Come mai avevi abbassato la guardia nelle annate precedenti?

«Credo di poter dire per motivi personali e per il lavoro. Dovevo prendere i ritimi e le misure della nuova vita. Sono sempre stato studente e iniziare tutto da capo mi ha destebilizzato. Poi vedevo gli altri allenarsi e fare i camp all'estero mentre io dovevo lavorare. Ecco questo mi ha un po' spento, avevo perso mordente».

Poi è però tornata fuori la fiamma della passione?

«Devo dire che quella non è mai venuta a mancare. Era solo calato l'aspetto competitivo. Andavo sempre  in montagna a correre in alta quota. Forse anche le pressioni e l'essere sempre ad alto livello mi costava sacrificio. Ma l'aver mollato un attimo dalle competizioni internazioali mi ha fatto tornare quella voglia di mettermi in gioco e fare sacrifici. Perchè di sacrifici parliamo . Nell ultime stagioni da Juniror e nelle prime Elite avevo dato tanto. Ero arrivato ad un punto di rottura in cui dovevo prendere fiato».

La presenza di atleti come Riccardo Scalet e Mattia Debertolis ti ha stimolato?

« Devo dire che all'inizio mi ha demotivato. Vedere loro che continuavano la preparazione e non riuscere a fare quei sacrifici mi ha spento. Forse anche quello mi ha portato ad una pausa.

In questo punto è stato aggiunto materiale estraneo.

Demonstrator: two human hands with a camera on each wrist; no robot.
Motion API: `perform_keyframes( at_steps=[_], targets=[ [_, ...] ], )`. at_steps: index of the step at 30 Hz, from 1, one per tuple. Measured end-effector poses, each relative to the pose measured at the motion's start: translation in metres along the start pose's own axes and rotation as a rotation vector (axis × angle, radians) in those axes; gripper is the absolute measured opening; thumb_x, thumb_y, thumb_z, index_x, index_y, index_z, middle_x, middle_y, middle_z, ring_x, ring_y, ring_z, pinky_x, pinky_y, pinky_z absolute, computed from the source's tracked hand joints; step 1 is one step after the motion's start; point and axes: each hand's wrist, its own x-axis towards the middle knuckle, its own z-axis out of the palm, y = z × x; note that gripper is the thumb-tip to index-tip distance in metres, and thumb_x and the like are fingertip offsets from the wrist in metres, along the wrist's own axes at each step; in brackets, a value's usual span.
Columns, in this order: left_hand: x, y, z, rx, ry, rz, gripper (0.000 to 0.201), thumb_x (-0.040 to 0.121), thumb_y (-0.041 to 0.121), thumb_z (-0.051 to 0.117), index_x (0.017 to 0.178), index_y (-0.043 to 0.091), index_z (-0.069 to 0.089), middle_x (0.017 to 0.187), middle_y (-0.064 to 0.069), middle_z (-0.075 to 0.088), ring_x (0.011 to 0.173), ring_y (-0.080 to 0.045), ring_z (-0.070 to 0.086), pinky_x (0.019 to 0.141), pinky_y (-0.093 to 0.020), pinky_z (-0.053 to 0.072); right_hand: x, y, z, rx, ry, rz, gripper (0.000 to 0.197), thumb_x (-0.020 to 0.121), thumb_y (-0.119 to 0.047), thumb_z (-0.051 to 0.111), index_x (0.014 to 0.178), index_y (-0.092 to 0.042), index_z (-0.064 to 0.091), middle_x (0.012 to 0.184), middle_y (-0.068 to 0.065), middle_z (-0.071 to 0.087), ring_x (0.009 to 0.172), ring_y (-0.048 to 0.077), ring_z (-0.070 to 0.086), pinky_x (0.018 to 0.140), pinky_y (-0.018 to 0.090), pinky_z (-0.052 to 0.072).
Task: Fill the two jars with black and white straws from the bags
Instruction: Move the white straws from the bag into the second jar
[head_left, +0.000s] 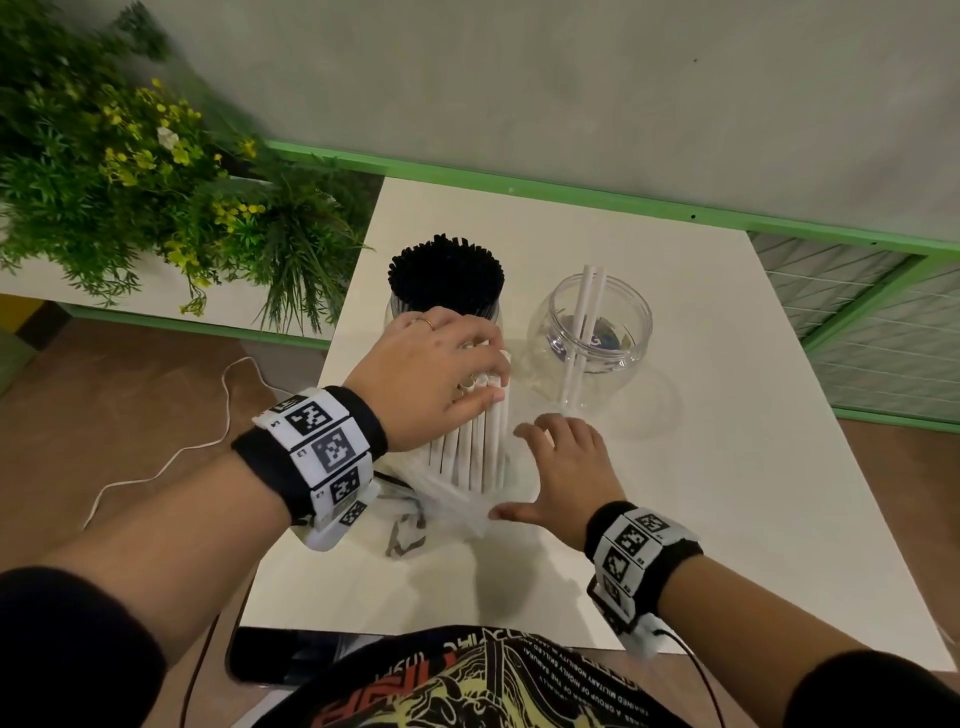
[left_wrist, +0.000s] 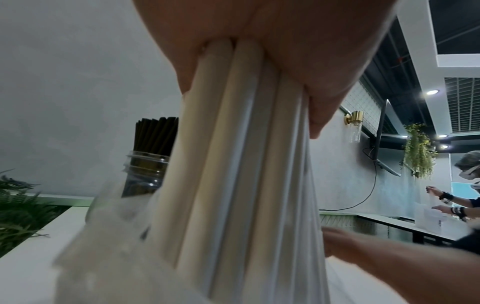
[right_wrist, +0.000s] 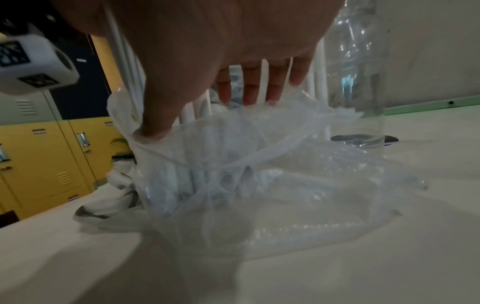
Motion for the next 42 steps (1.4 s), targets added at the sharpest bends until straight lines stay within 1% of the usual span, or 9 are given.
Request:
perform_keyframes(
  at_steps=[6,13,18,24,26,30,35,39,42],
  targets=[
    [-0.003,0.003,0.001,-0.003,-0.004,-0.023,0.032,0.090,0.054,0.039,0.101,0.035,0.063,0.121,0.013,0.056,0.106,-0.019,0.053,0.088,-0.046,0.044,0.000,0.002,0.031,-0.009,-0.224,0.098,0.107,0.052,-0.094,0.044,0.141,-0.038,0.023,0.153,0.005,0.019,0.140,0.034,0.017,0.116,0.052,0.010],
    [-0.004,0.005,0.000,0.003,-0.031,-0.027,0.036,0.090,0.056,0.035,0.102,0.036,0.062,0.122,0.013,0.056,0.107,-0.020,0.053,0.088,-0.043,0.042,0.008,0.013,0.040,0.183,-0.393,0.144,0.115,0.056,-0.079,0.066,0.146,-0.035,0.009,0.155,0.005,0.015,0.143,0.026,0.015,0.118,0.045,0.012],
    [-0.006,0.002,-0.001,0.004,-0.027,-0.036,0.036,0.091,0.056,0.034,0.103,0.036,0.062,0.123,0.013,0.054,0.108,-0.021,0.052,0.088,-0.040,0.039,-0.011,0.035,0.036,0.157,-0.181,0.017,0.082,0.074,-0.071,0.057,0.142,-0.034,0.031,0.149,-0.004,0.030,0.140,0.018,0.027,0.117,0.048,0.003],
    [-0.003,0.003,0.001,0.004,-0.013,-0.028,0.033,0.090,0.054,0.038,0.102,0.036,0.062,0.122,0.013,0.055,0.107,-0.021,0.052,0.087,-0.038,0.038,-0.014,0.026,0.019,0.048,0.304,-0.142,0.033,0.084,-0.048,0.057,0.110,-0.029,0.064,0.123,-0.009,0.060,0.114,0.021,0.045,0.097,0.045,0.027],
    [-0.003,0.003,0.001,0.008,-0.009,-0.026,0.032,0.089,0.054,0.038,0.102,0.036,0.062,0.121,0.013,0.055,0.107,-0.020,0.052,0.087,-0.038,0.037,-0.004,0.017,0.009,0.005,0.182,-0.116,0.040,0.080,-0.045,0.068,0.116,-0.030,0.062,0.130,-0.004,0.054,0.111,0.026,0.048,0.091,0.046,0.035],
    [-0.002,0.004,0.002,-0.008,0.010,-0.030,0.032,0.089,0.053,0.039,0.101,0.035,0.063,0.120,0.013,0.056,0.106,-0.021,0.053,0.086,-0.039,0.038,0.010,0.006,0.001,-0.095,-0.344,-0.014,0.065,0.076,-0.059,0.067,0.133,-0.037,0.043,0.143,0.002,0.022,0.123,0.030,0.031,0.096,0.047,0.037],
    [-0.001,0.008,0.004,-0.024,0.011,-0.033,0.030,0.089,0.055,0.040,0.097,0.038,0.063,0.119,0.015,0.056,0.107,-0.019,0.052,0.089,-0.040,0.038,0.028,0.003,0.008,-0.198,-0.567,0.006,0.070,0.081,-0.045,0.070,0.137,-0.031,0.031,0.135,0.005,0.023,0.119,0.031,0.034,0.089,0.046,0.043],
    [-0.001,0.007,0.006,-0.040,0.019,-0.025,0.029,0.089,0.054,0.041,0.096,0.038,0.064,0.118,0.015,0.056,0.105,-0.020,0.052,0.088,-0.040,0.038,0.036,0.014,0.014,-0.085,-0.605,0.033,0.034,0.090,-0.033,0.062,0.117,-0.014,0.052,0.121,0.008,0.037,0.113,0.032,0.044,0.089,0.042,0.045],
    [-0.001,0.005,0.006,-0.040,0.026,-0.027,0.029,0.089,0.054,0.042,0.097,0.037,0.064,0.119,0.014,0.056,0.105,-0.020,0.053,0.089,-0.041,0.040,0.026,0.032,0.017,0.218,-0.387,0.130,0.020,0.089,-0.027,0.065,0.084,-0.011,0.053,0.095,0.006,0.040,0.088,0.028,0.052,0.072,0.028,0.037]
  ],
)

Poi però è successo qualcosa a livello mentale, anche il fatto stesso che proprio loro andavano ancora bene. Ecco questo mi ha spinto a riprovare. Io con Riccardo e Mattia mi sento sempre e ci alleniamo assieme. Questo mi ha aiutato nella ripresa del ritmo» .

Ora che sei tornato quale è il tuo obiettivo?

«Per il 2021, ipotizzando che tutto sia normale, sarebbe bello riuscire a far bene alle Staffette con l'US Primiero. Ci sono Nnockout, Staffetta e Sprint Relay. Poi i tricolori Sprint. Guardo a questi impegni sempre in un'ottica di crescita generale personale. Sono rimasto fuori dal giro internazionale per qualche anno ed è importante crescere in quella direzione, abituandosi a sfidare avversari molto forti, come svizzeri e scandinavi. Queste gare di medio termine servono per dare una motivazione in più su cui lavore».  

Cosa ti spinge a dare così tanto all'Orienteering?

«Ci ho pensato pure io varie volte. il fattore economico qui non esiste. Credo sia la passione e l'aspetto legato alla corsa nella natura. Secondo me questo è all'origine di tutto. Come atleta parliamo di un impegno importante, paragonabile ad un secondo lavoro. Avendo iniziato da giovane con lo sport, reputo l'allenamento una routine all'interno della mia quotidianità».